Study Objectives: Short sleep duration and sleep disturbances have been related to obesity and metabolic disruption. However, the behavioral and physiological mechanisms linking sleep and alterations in energy balance and metabolism are incompletely understood. In rodents, sleep regulation is closely related to appropriate brown adipose tissue (BAT) thermogenic activity, but whether the same is true in humans has remained unknown. The present work examines whether sleep duration and quality are related to BAT volume and activity (measured by 18F-FDG) and BAT radiodensity in humans. Methods: A total of 118 healthy adults (69% women, 21.9 ± 2.2 years, body mass index: 24.9 ± 4.7 kg/m2) participated in this cross-sectional study. Sleep duration and other sleep variables were measured using a wrist-worn accelerometer for seven consecutive days for 24 hours per day. The Pittsburgh Sleep Quality Index was used to assess sleep quality. All participants then underwent a personalized cold exposure to determine their BAT volume, activity, and radiodensity (a proxy of the intracellular triglyceride content), using static positron emission tomography combined with computed tomography (PET/CI) scan.
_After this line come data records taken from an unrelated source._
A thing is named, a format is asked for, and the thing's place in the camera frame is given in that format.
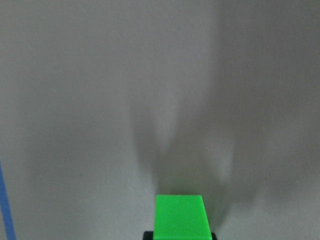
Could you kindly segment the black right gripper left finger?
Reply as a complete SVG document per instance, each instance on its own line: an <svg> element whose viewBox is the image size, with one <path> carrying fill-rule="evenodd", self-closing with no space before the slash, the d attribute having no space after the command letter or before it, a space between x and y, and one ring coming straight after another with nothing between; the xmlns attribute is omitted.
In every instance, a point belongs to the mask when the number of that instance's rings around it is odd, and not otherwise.
<svg viewBox="0 0 320 240"><path fill-rule="evenodd" d="M142 240L153 240L154 232L153 231L145 231L142 236Z"/></svg>

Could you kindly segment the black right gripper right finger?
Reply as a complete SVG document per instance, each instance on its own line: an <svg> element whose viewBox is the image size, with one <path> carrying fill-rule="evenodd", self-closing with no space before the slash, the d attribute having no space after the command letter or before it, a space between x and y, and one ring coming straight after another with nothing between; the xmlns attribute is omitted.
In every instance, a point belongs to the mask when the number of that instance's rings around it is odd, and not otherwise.
<svg viewBox="0 0 320 240"><path fill-rule="evenodd" d="M217 240L217 236L214 232L211 233L212 240Z"/></svg>

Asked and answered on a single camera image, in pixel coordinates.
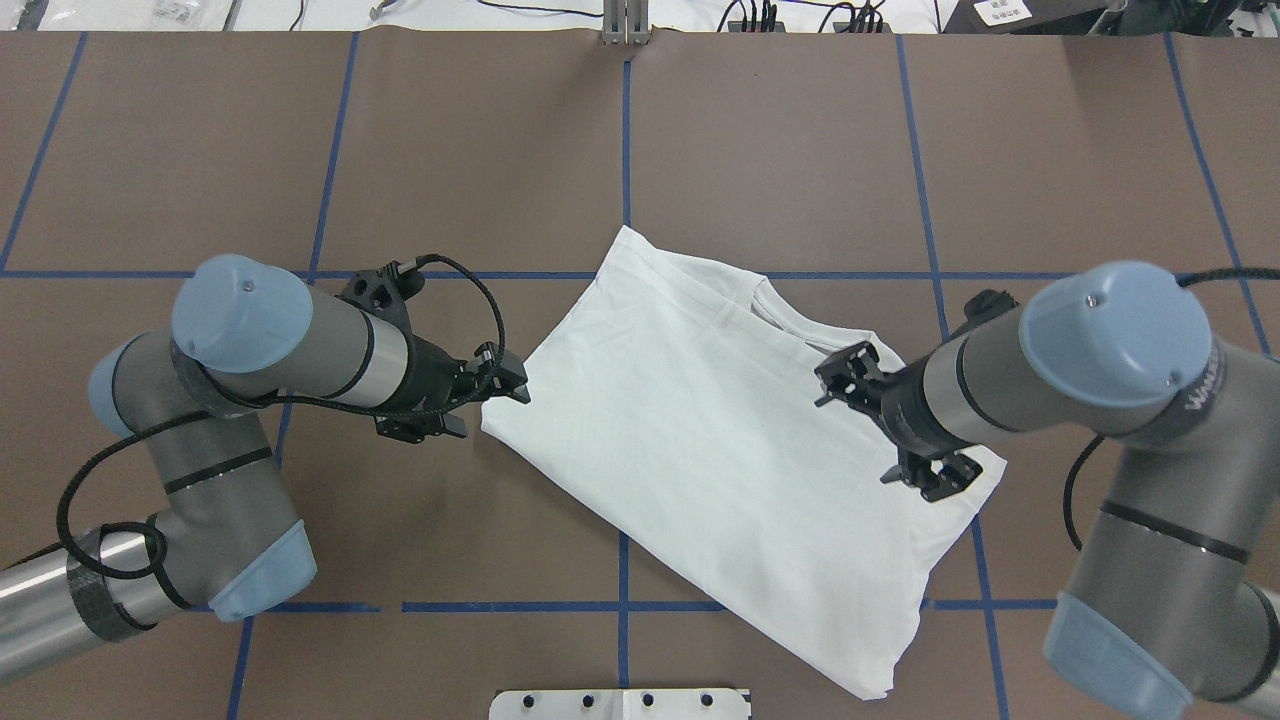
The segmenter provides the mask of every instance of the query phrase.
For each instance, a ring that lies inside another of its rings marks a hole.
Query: light blue joint cap
[[[1066,682],[1138,720],[1178,720],[1192,693],[1120,628],[1070,593],[1059,593],[1044,659]]]
[[[124,418],[120,418],[120,411],[115,409],[115,366],[120,363],[124,348],[140,337],[142,336],[133,336],[129,342],[108,352],[88,374],[88,405],[93,409],[93,415],[97,415],[97,420],[119,437],[129,437],[133,430],[124,424]]]
[[[293,273],[243,255],[219,255],[182,283],[173,340],[200,364],[252,373],[279,363],[311,327],[311,292]]]
[[[1213,346],[1199,300],[1167,270],[1133,260],[1046,287],[1023,310],[1018,337],[1044,382],[1098,407],[1172,398]]]
[[[315,577],[316,559],[298,520],[218,591],[209,607],[223,623],[243,620],[298,594]]]

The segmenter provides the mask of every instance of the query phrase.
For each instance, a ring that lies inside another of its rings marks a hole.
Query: brown table surface
[[[1258,142],[1277,70],[1276,41],[1158,36],[0,35],[0,557],[52,538],[65,480],[111,441],[92,365],[163,327],[211,255],[337,291],[444,252],[486,274],[527,354],[628,223],[918,356],[983,287],[1025,300],[1123,258],[1280,265],[1280,147]],[[1198,293],[1229,341],[1280,342],[1280,287]],[[411,309],[456,355],[492,334],[456,277]],[[315,583],[0,688],[0,717],[474,719],[500,689],[618,685],[750,688],[764,720],[1116,716],[1039,655],[1084,430],[997,447],[1002,487],[933,574],[896,689],[864,703],[490,437],[404,446],[311,407],[265,421]],[[1080,479],[1082,530],[1115,456]],[[77,502],[90,527],[164,493],[134,451]],[[1272,587],[1275,530],[1251,569]]]

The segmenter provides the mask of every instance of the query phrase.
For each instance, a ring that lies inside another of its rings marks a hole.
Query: grid line
[[[1231,225],[1226,222],[1226,210],[1222,208],[1222,199],[1217,193],[1217,183],[1213,182],[1213,173],[1208,169],[1208,159],[1201,146],[1199,132],[1196,129],[1196,118],[1192,115],[1190,102],[1187,100],[1187,88],[1183,87],[1183,73],[1178,65],[1178,51],[1174,49],[1174,36],[1165,33],[1165,55],[1169,58],[1169,70],[1174,76],[1174,88],[1178,91],[1178,104],[1183,110],[1183,120],[1187,122],[1187,135],[1190,136],[1192,150],[1196,151],[1196,161],[1199,164],[1201,176],[1204,178],[1204,188],[1208,199],[1213,204],[1213,214],[1217,217],[1217,225],[1222,231],[1222,242],[1226,243],[1226,252],[1231,258],[1231,265],[1240,269],[1240,252],[1235,246],[1235,237],[1231,234]],[[1253,333],[1258,337],[1258,347],[1262,352],[1271,355],[1271,343],[1267,342],[1267,333],[1262,328],[1262,319],[1258,316],[1258,306],[1253,302],[1253,291],[1244,278],[1239,278],[1240,292],[1244,293],[1244,304],[1249,309],[1249,320],[1253,323]]]
[[[924,243],[929,252],[929,274],[933,282],[933,304],[938,314],[938,332],[942,336],[942,342],[946,342],[951,331],[947,328],[946,302],[942,295],[941,269],[938,268],[938,252],[933,241],[933,219],[929,215],[928,191],[924,183],[924,161],[920,154],[919,133],[915,127],[915,109],[911,104],[911,79],[906,65],[906,44],[900,35],[893,36],[893,40],[897,44],[897,64],[902,81],[902,104],[906,109],[908,135],[911,138],[911,161],[915,165],[915,187],[920,199],[920,220],[924,225]],[[987,624],[987,648],[991,655],[991,675],[995,682],[996,707],[1000,712],[1000,720],[1009,720],[1009,698],[1005,692],[1004,662],[1000,659],[1000,637],[996,628],[996,612],[991,605],[991,582],[987,577],[987,556],[982,544],[982,521],[977,514],[969,524],[969,528],[973,534],[974,555],[977,556],[978,588],[982,593],[982,614]]]
[[[347,70],[342,79],[342,97],[338,100],[338,118],[333,123],[333,143],[329,146],[329,167],[324,176],[324,191],[320,193],[320,214],[316,218],[316,240],[311,246],[311,263],[307,265],[307,284],[316,283],[316,270],[320,266],[320,252],[324,250],[324,231],[329,222],[329,200],[333,197],[333,178],[338,173],[338,151],[342,149],[342,127],[347,119],[347,100],[351,97],[351,76],[356,69],[356,51],[360,47],[360,33],[351,33],[347,49]]]
[[[325,170],[324,191],[320,196],[320,211],[316,218],[315,242],[311,246],[311,263],[307,268],[307,284],[315,284],[316,265],[320,261],[320,252],[324,250],[325,220],[329,215],[329,199],[333,193],[333,177],[338,169],[338,149],[342,146],[342,127],[347,115],[347,99],[351,96],[351,77],[356,65],[356,50],[360,46],[360,33],[351,33],[351,45],[347,50],[347,69],[342,81],[342,96],[338,100],[338,117],[333,127],[333,143],[329,149],[329,165]],[[280,427],[275,436],[275,462],[284,465],[284,441],[289,430],[289,420],[293,418],[293,405],[285,405],[280,413]],[[248,671],[248,648],[253,639],[253,618],[244,620],[241,637],[241,650],[236,660],[236,675],[232,680],[230,697],[227,701],[227,720],[236,720],[239,714],[241,692],[244,688],[244,674]]]
[[[236,651],[236,674],[232,676],[232,694],[227,701],[227,720],[236,720],[239,715],[239,698],[244,689],[244,667],[248,665],[248,648],[252,642],[253,616],[251,615],[241,624],[241,644]]]
[[[402,614],[426,615],[541,615],[541,614],[616,614],[622,603],[612,600],[548,600],[548,601],[404,601]],[[714,600],[630,600],[627,614],[668,614],[668,612],[728,612]],[[991,609],[996,612],[1016,612],[1028,610],[1053,610],[1057,598],[991,598],[991,600],[932,600],[920,601],[920,611],[937,612],[980,612]],[[268,615],[367,615],[383,610],[367,602],[282,602]],[[211,614],[207,605],[192,607],[189,612]]]
[[[631,60],[622,63],[622,224],[631,227]],[[631,687],[631,538],[618,530],[618,687]]]
[[[303,279],[349,279],[356,270],[289,270]],[[1057,281],[1075,273],[1068,272],[1002,272],[1002,270],[753,270],[773,281]],[[0,270],[0,278],[54,281],[122,281],[122,279],[186,279],[193,270]],[[485,281],[591,281],[595,270],[476,270]],[[422,270],[426,279],[460,281],[452,270]]]
[[[0,249],[0,270],[4,270],[5,265],[9,264],[9,254],[13,252],[13,246],[18,242],[18,229],[22,227],[22,217],[27,214],[27,202],[31,200],[31,192],[36,188],[36,177],[40,176],[40,168],[45,164],[45,152],[49,151],[49,143],[54,138],[54,129],[58,127],[58,120],[63,117],[63,106],[67,104],[67,95],[70,94],[72,81],[76,79],[76,70],[79,68],[81,56],[84,55],[86,42],[88,42],[88,33],[82,32],[79,40],[76,41],[76,53],[72,55],[72,61],[67,67],[67,77],[63,78],[63,87],[58,91],[58,100],[54,101],[54,111],[49,114],[49,124],[45,126],[45,135],[40,138],[36,159],[32,160],[31,172],[27,173],[27,184],[22,187],[18,208],[14,210],[13,222],[9,224],[9,234],[5,236],[4,247]]]

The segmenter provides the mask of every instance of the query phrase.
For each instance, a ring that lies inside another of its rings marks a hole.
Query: black wire
[[[584,18],[603,18],[604,13],[588,13],[586,10],[570,10],[568,8],[535,8],[532,5],[507,5],[504,3],[493,3],[492,0],[476,0],[481,5],[489,8],[499,8],[503,10],[535,10],[539,13],[557,13],[566,15],[582,15]]]
[[[1183,275],[1181,278],[1178,278],[1178,287],[1190,287],[1206,282],[1231,279],[1280,281],[1280,269],[1252,266],[1216,268],[1213,270]],[[1103,439],[1105,438],[1102,436],[1094,436],[1094,438],[1089,441],[1089,445],[1084,446],[1084,450],[1080,451],[1075,462],[1071,464],[1071,470],[1066,474],[1066,483],[1062,484],[1062,524],[1066,527],[1066,537],[1070,538],[1075,550],[1080,550],[1083,547],[1080,536],[1075,532],[1075,518],[1071,514],[1071,495],[1075,491],[1075,479],[1084,468],[1084,464],[1088,462],[1089,456],[1093,455],[1093,451],[1102,445]]]
[[[742,4],[742,0],[732,0],[728,5],[724,6],[724,14],[721,15],[721,22],[718,26],[716,26],[716,32],[721,32],[722,29],[724,29],[724,20],[728,19],[728,14],[733,10],[733,5],[742,8],[742,26],[744,27],[746,26],[746,5]]]
[[[1183,275],[1178,279],[1178,287],[1190,287],[1193,284],[1199,284],[1211,281],[1231,281],[1231,279],[1254,279],[1254,281],[1280,281],[1280,269],[1276,268],[1217,268],[1216,270],[1204,270],[1203,273],[1192,273],[1189,275]]]
[[[60,542],[55,542],[52,544],[46,544],[45,547],[37,550],[36,552],[32,552],[31,555],[28,555],[28,556],[26,556],[26,557],[23,557],[20,560],[14,560],[13,562],[10,562],[9,565],[5,566],[5,570],[9,570],[10,568],[17,568],[18,565],[22,565],[23,562],[31,562],[32,560],[35,560],[37,557],[44,557],[44,556],[49,555],[50,552],[54,552],[55,550],[59,550],[61,547],[63,547],[63,543],[60,543]]]
[[[1079,477],[1084,464],[1089,461],[1089,456],[1102,445],[1103,439],[1106,438],[1102,436],[1093,436],[1093,439],[1089,441],[1089,445],[1084,446],[1084,451],[1075,459],[1075,462],[1071,462],[1071,470],[1066,474],[1066,483],[1062,486],[1062,524],[1066,525],[1066,537],[1070,538],[1075,550],[1084,547],[1084,543],[1080,542],[1080,536],[1075,532],[1075,516],[1071,512],[1071,492],[1075,489],[1075,478]]]
[[[805,3],[805,4],[818,5],[819,3]],[[823,5],[823,6],[827,8],[827,14],[822,17],[822,24],[818,26],[818,32],[827,29],[827,20],[829,20],[831,15],[840,8],[845,8],[849,10],[849,24],[850,26],[854,24],[854,17],[858,13],[858,8],[854,8],[852,3],[836,3],[835,5]]]
[[[321,400],[319,397],[305,397],[293,395],[248,400],[237,397],[236,395],[233,395],[230,391],[221,387],[216,382],[211,383],[212,387],[218,389],[218,392],[221,393],[224,398],[236,402],[238,405],[243,405],[246,407],[262,409],[270,405],[287,405],[287,404],[315,405],[317,407],[328,407],[330,410],[339,410],[343,413],[352,413],[356,415],[369,415],[375,418],[389,418],[397,420],[410,420],[410,419],[428,418],[433,415],[442,415],[444,413],[457,410],[458,407],[462,407],[468,402],[475,402],[476,400],[480,400],[480,396],[484,395],[489,384],[493,382],[494,375],[498,373],[498,368],[502,365],[502,359],[507,352],[507,327],[506,323],[503,323],[502,320],[502,310],[498,309],[498,301],[494,299],[493,293],[489,292],[489,288],[485,287],[484,281],[481,281],[475,273],[463,268],[458,261],[451,258],[436,254],[420,255],[413,260],[412,272],[416,273],[421,270],[425,265],[430,265],[433,263],[440,263],[453,268],[460,274],[462,274],[462,277],[470,281],[471,284],[476,286],[480,293],[484,295],[485,301],[489,302],[489,309],[493,311],[493,322],[498,331],[498,347],[494,350],[494,356],[493,360],[490,361],[489,369],[485,370],[483,375],[480,375],[479,380],[476,380],[476,387],[467,395],[460,397],[458,400],[454,400],[452,402],[445,402],[440,407],[387,413],[387,411],[372,410],[370,407],[361,407],[358,405],[347,405],[343,402],[334,402],[332,400]],[[145,439],[152,438],[165,430],[172,430],[173,428],[205,420],[210,416],[211,415],[209,415],[205,411],[196,411],[196,413],[188,413],[186,415],[179,415],[178,418],[174,418],[172,420],[165,420],[164,423],[152,425],[145,430],[140,430],[124,439],[111,443],[110,446],[102,448],[96,455],[90,457],[88,461],[84,462],[84,465],[82,465],[81,469],[76,473],[76,475],[72,477],[70,483],[67,484],[67,489],[63,491],[63,496],[58,501],[58,515],[55,518],[55,528],[58,530],[59,544],[64,550],[67,550],[67,552],[72,557],[74,557],[81,565],[88,568],[90,570],[100,573],[101,575],[105,575],[108,578],[115,578],[119,580],[136,580],[140,578],[146,578],[147,575],[151,575],[156,570],[159,570],[160,566],[164,564],[165,555],[169,551],[169,544],[164,533],[161,533],[157,528],[148,525],[146,523],[134,523],[134,521],[108,523],[101,527],[101,537],[105,537],[110,533],[137,533],[150,539],[152,547],[155,548],[155,552],[151,555],[151,557],[148,557],[147,565],[145,568],[141,568],[138,570],[119,570],[116,568],[104,565],[99,559],[91,556],[88,552],[84,551],[84,548],[82,548],[76,542],[76,537],[72,534],[70,530],[72,501],[76,498],[76,493],[79,492],[79,488],[84,483],[84,479],[88,478],[88,474],[92,473],[95,468],[101,465],[108,457],[115,455],[116,452],[120,452],[122,450],[132,447]],[[44,548],[41,551],[37,551],[19,560],[14,565],[19,565],[28,560],[40,557],[41,555],[49,551],[50,548]]]
[[[298,17],[293,18],[293,24],[289,26],[289,32],[298,29],[298,23],[302,22],[302,13],[307,10],[307,0],[298,0]]]
[[[84,552],[84,548],[76,542],[76,536],[72,534],[70,529],[70,510],[72,500],[76,498],[76,493],[79,492],[81,484],[88,478],[88,474],[93,471],[95,468],[102,464],[104,460],[132,447],[147,438],[155,437],[165,430],[172,430],[182,425],[188,425],[198,420],[207,419],[210,415],[205,411],[187,413],[186,415],[179,415],[172,420],[165,420],[159,425],[152,425],[145,430],[133,433],[132,436],[114,442],[105,448],[100,450],[96,455],[88,459],[87,462],[81,465],[81,469],[76,471],[72,477],[72,482],[67,484],[67,489],[63,491],[63,497],[58,501],[58,515],[54,520],[54,527],[58,529],[58,542],[61,543],[63,548],[68,555],[74,557],[81,565],[105,575],[108,578],[115,578],[118,580],[137,580],[138,578],[146,578],[147,575],[155,573],[160,565],[164,562],[165,553],[169,551],[169,544],[165,541],[164,533],[159,529],[147,525],[146,523],[109,523],[102,525],[101,536],[105,537],[110,533],[137,533],[152,541],[155,544],[155,553],[148,559],[147,566],[140,570],[118,570],[104,565],[99,559]]]

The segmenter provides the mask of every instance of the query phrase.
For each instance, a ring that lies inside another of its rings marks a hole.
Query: folded t-shirt
[[[915,637],[929,570],[1005,462],[937,503],[882,484],[897,451],[813,369],[872,341],[801,316],[764,275],[622,228],[595,281],[530,355],[534,401],[483,429],[655,557],[864,700]]]

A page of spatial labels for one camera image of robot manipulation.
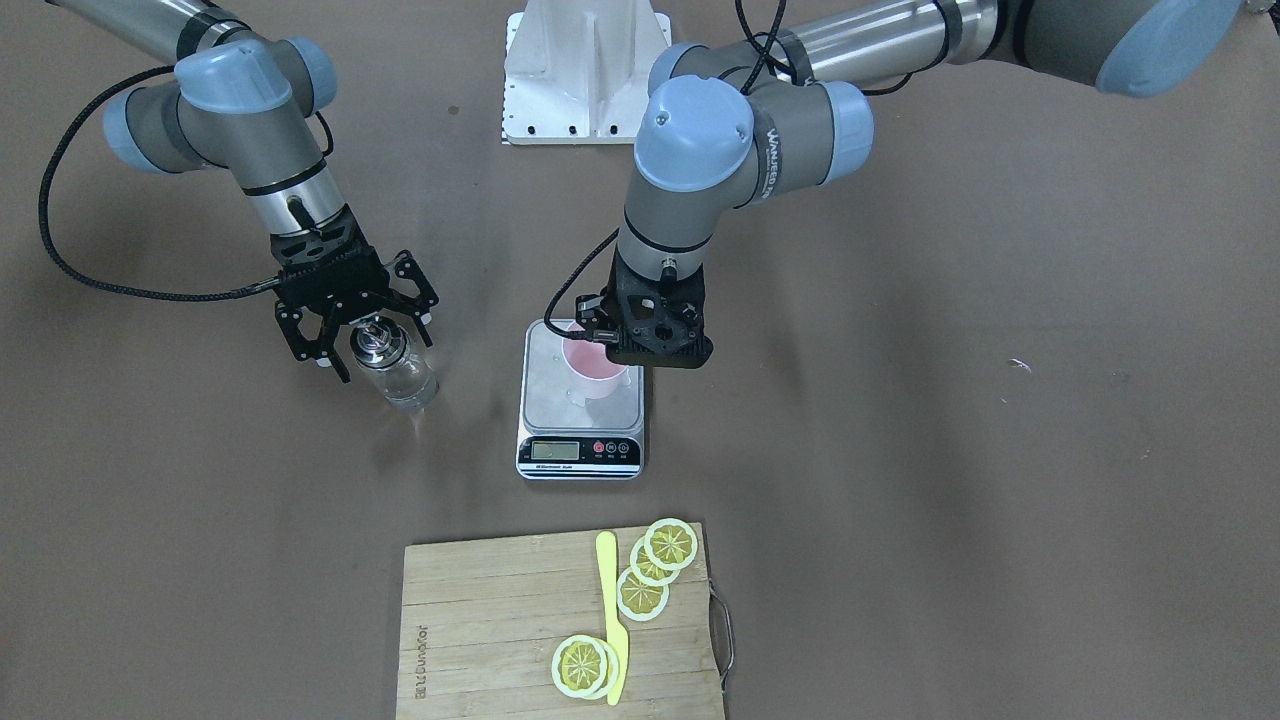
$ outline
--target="blue joint cap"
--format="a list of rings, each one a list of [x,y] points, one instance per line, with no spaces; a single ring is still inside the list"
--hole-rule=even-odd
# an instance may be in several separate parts
[[[311,76],[311,111],[326,108],[338,96],[338,72],[333,69],[333,60],[306,37],[285,37],[284,41],[298,51]]]
[[[867,96],[847,82],[819,82],[831,101],[831,169],[818,184],[851,174],[863,167],[876,141],[876,117]]]
[[[140,90],[142,88],[136,87],[124,95],[113,97],[106,104],[106,111],[102,114],[102,135],[106,136],[106,143],[111,146],[111,151],[125,165],[147,173],[168,174],[155,167],[151,160],[147,160],[147,156],[142,154],[142,149],[138,147],[138,141],[133,140],[133,132],[129,131],[129,120],[124,110],[129,102],[129,96]]]
[[[1187,79],[1231,27],[1240,0],[1160,0],[1098,72],[1102,92],[1152,97]]]
[[[264,113],[293,97],[289,81],[257,40],[237,40],[183,58],[173,74],[187,102],[210,113]]]
[[[755,118],[736,87],[680,76],[662,83],[636,133],[636,169],[671,192],[716,187],[751,150]]]
[[[707,47],[701,42],[677,42],[662,51],[658,59],[649,68],[649,95],[653,95],[658,86],[671,79],[671,73],[676,72],[676,65],[694,47]]]

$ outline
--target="transparent container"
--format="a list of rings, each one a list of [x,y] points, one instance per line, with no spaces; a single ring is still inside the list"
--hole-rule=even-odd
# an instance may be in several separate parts
[[[356,328],[351,333],[356,364],[372,380],[387,402],[406,413],[417,413],[440,389],[435,370],[404,328],[387,318]]]

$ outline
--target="white plastic bracket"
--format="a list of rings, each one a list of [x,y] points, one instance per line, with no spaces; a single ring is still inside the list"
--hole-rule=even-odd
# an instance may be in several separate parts
[[[649,0],[529,0],[507,18],[502,138],[635,142],[671,18]]]

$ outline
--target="scale control panel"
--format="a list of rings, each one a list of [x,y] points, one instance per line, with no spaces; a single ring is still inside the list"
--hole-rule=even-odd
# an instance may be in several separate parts
[[[520,443],[516,466],[531,479],[618,479],[640,474],[640,442],[620,436],[534,436]]]

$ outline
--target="lime slice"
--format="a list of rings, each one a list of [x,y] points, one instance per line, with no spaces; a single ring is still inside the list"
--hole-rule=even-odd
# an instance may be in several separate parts
[[[596,644],[599,644],[604,650],[604,657],[608,661],[609,671],[608,676],[604,679],[604,684],[600,685],[600,689],[584,697],[582,700],[600,700],[602,697],[609,694],[609,691],[613,689],[613,685],[618,684],[618,670],[622,667],[622,662],[618,661],[618,653],[613,651],[613,646],[596,638],[591,639],[594,639]]]
[[[641,583],[631,568],[623,570],[618,578],[618,610],[637,623],[657,618],[662,609],[667,607],[668,597],[671,588],[667,585],[655,588]]]
[[[698,555],[698,536],[689,523],[663,518],[649,525],[644,534],[644,550],[653,564],[663,570],[684,570]]]
[[[680,570],[663,570],[654,564],[653,557],[644,550],[644,538],[637,539],[631,548],[631,571],[637,580],[655,588],[669,585],[680,577]]]
[[[590,635],[572,635],[552,656],[552,682],[568,697],[586,697],[608,679],[608,653]]]
Results: Neither sleep duration nor quality was associated with BAT volume or activity (the latter represented by the mean and peak standardized 18F-FDG uptake values) or radiodensity (all p > .1). The lack of association remained after adjusting the analyses for sex, date of PET/CT, and body composition. Conclusions: Although experiments in rodent models indicate a strong relationship to exist between sleep regulation and BAT function, it seems that sleep duration and quality may not be directly related to the BAT variables examined in the present work.